Kaseya Suzy Seyo Souza (born 20 April 1949), known professionally as Souzy Kasseya, is a Congolese guitarist, singer-songwriter, composer, arranger, and multi-instrumentalist. Often referred to as touche à tout ("jack of all trades"), he is considered one of the leading figures of the mid-1980s Paris-based soukous scene. His music is a blend of Congolese rumba, soukous, and mutuashi with elements of soul, funk, rock, and pop.

Born in Lubumbashi, Kasseya began his career at the age of 13, and in 1967 he relocated to Kinshasa to become the lead guitarist for the band Vox Africa, which caught the attention of Le Grand Kallé, who subsequently invited him to join the Paris-based revival of African Team. He commenced his solo career in 1973 and gained national fame in 1975 with the politically charged song "Yoka maloba ya Mobutu". After moving to Brussels in 1978, he studied musical arrangement at the Royal Conservatory of Brussels and earned a diploma in musical techniques. His debut solo album, Africa Now, was released in 1980, followed by Mami-Wata in 1982, and his third album, Le Retour De L'As (1983), achieved international success, with the lead single "Le Téléphone sonne", selling over 700,000 copies and charting in multiple European countries. In 1985 he broke into the UK market with The Phenomenal Souzy Kasseya on the Earthworks label.

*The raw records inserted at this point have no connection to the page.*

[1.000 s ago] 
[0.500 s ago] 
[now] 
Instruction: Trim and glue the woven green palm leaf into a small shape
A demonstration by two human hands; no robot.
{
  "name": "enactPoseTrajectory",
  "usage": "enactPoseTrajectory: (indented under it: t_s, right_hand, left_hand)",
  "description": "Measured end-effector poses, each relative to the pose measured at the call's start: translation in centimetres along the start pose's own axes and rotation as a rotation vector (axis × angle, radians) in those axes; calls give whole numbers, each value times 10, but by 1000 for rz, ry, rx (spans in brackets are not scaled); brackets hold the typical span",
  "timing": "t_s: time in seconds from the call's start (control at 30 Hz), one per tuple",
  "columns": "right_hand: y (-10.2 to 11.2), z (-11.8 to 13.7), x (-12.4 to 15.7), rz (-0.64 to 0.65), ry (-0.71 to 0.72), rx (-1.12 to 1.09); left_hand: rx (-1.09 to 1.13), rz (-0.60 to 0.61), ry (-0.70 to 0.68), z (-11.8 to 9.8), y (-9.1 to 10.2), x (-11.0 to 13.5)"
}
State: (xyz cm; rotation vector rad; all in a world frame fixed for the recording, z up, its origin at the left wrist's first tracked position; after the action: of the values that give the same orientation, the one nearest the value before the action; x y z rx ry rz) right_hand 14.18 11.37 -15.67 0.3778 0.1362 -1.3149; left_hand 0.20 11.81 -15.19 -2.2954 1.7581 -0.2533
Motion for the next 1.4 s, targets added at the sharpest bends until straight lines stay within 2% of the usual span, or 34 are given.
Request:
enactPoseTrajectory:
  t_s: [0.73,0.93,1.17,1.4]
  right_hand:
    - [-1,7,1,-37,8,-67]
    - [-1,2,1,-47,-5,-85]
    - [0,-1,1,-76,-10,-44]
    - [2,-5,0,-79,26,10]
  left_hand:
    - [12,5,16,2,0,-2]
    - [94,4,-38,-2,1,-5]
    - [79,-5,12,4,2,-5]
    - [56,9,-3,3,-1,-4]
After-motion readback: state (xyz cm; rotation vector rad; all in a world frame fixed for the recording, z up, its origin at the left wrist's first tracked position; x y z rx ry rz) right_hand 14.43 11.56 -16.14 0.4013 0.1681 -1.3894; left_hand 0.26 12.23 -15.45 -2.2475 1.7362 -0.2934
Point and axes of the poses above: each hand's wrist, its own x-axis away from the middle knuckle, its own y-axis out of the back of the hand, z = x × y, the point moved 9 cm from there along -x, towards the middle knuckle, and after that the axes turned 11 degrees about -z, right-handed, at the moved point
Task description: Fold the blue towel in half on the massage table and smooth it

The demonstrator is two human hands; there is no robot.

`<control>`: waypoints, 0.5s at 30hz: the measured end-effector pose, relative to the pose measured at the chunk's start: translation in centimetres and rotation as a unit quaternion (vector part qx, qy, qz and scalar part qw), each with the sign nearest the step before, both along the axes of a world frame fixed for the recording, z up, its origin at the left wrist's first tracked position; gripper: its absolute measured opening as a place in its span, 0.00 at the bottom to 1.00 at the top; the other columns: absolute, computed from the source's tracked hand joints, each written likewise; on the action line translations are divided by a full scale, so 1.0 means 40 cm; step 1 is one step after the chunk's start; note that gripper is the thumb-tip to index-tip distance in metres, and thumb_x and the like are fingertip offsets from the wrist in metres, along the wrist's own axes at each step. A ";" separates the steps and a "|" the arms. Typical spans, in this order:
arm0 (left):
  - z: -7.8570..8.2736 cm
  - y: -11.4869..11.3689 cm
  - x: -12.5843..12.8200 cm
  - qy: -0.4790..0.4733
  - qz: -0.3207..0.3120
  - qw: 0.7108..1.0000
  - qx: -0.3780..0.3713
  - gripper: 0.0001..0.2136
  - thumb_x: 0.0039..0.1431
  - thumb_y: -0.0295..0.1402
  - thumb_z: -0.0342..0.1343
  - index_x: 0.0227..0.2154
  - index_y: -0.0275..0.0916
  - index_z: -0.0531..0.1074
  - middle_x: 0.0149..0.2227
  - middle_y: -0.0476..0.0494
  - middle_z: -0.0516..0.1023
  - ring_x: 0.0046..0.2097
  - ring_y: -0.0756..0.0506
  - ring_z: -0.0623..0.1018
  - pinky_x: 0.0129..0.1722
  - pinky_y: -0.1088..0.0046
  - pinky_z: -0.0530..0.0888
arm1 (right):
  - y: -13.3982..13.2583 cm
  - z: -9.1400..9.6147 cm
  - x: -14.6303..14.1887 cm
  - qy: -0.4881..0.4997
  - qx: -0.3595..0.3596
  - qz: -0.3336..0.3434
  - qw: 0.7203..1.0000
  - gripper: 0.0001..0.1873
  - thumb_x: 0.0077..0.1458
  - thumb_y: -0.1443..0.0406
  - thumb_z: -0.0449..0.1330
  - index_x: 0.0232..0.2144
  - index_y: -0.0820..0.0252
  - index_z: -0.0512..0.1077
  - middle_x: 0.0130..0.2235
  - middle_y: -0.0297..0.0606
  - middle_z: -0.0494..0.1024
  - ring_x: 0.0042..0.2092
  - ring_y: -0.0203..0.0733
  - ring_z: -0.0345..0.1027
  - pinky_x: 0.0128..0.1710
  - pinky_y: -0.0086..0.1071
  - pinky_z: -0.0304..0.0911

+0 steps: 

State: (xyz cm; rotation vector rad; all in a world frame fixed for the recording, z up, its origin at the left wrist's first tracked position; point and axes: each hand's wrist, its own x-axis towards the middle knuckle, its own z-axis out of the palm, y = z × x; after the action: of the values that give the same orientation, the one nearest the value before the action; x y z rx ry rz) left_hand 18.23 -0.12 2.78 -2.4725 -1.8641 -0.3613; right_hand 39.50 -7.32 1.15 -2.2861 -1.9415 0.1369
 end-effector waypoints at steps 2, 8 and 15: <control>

Over his career, Kasseya has worked with several artists, including Tshala Muana, Pépé Kallé, Bébé Manga, François Lougah, Uta Bella, Grace Jones, Édith Lefel, Papa Wemba, Evoloko Jocker, Madilu System, Mbilia Bel, Koffi Olomide, Werrason, Fally Ipupa, and Ferre Gola.

== Life and career ==

=== 1949–1972: Early life, Vox Africa and African Team ===
Kaseya Suzy Seyo Souza was born on 20 April 1949, in Élisabethville (present-day Lubumbashi), Katanga Province, in what was then the Belgian Congo (later the Republic of the Congo, subsequently Zaire, and now the Democratic Republic of the Congo). Kaseya began his career at a young age as a session musician, collaborating with various bands of his choice. Beginning in 1962, at the age of thirteen, he performed with bands in Stanleyville (now Kisangani), Lubumbashi, and Lusaka, alongside compatriot Bovick Shamar (guitar, vocals) and the Angolan musician Mário Matadidi Mabele, also known as Mário "Buana Kitoko" ("handsome boy" in Lingala). Mário would later co-found, in 1972, the band Trio Madjesi with Loko Masengo (later of Kékélé) and Bonghat Sinuku Tshekabu Maximilien, known as Saak Saakul "Sinatra". The band's name derived from the initials of its three founders: "Ma" (Mário), "Dje" (Djeskain), and "Si" (Sinatra).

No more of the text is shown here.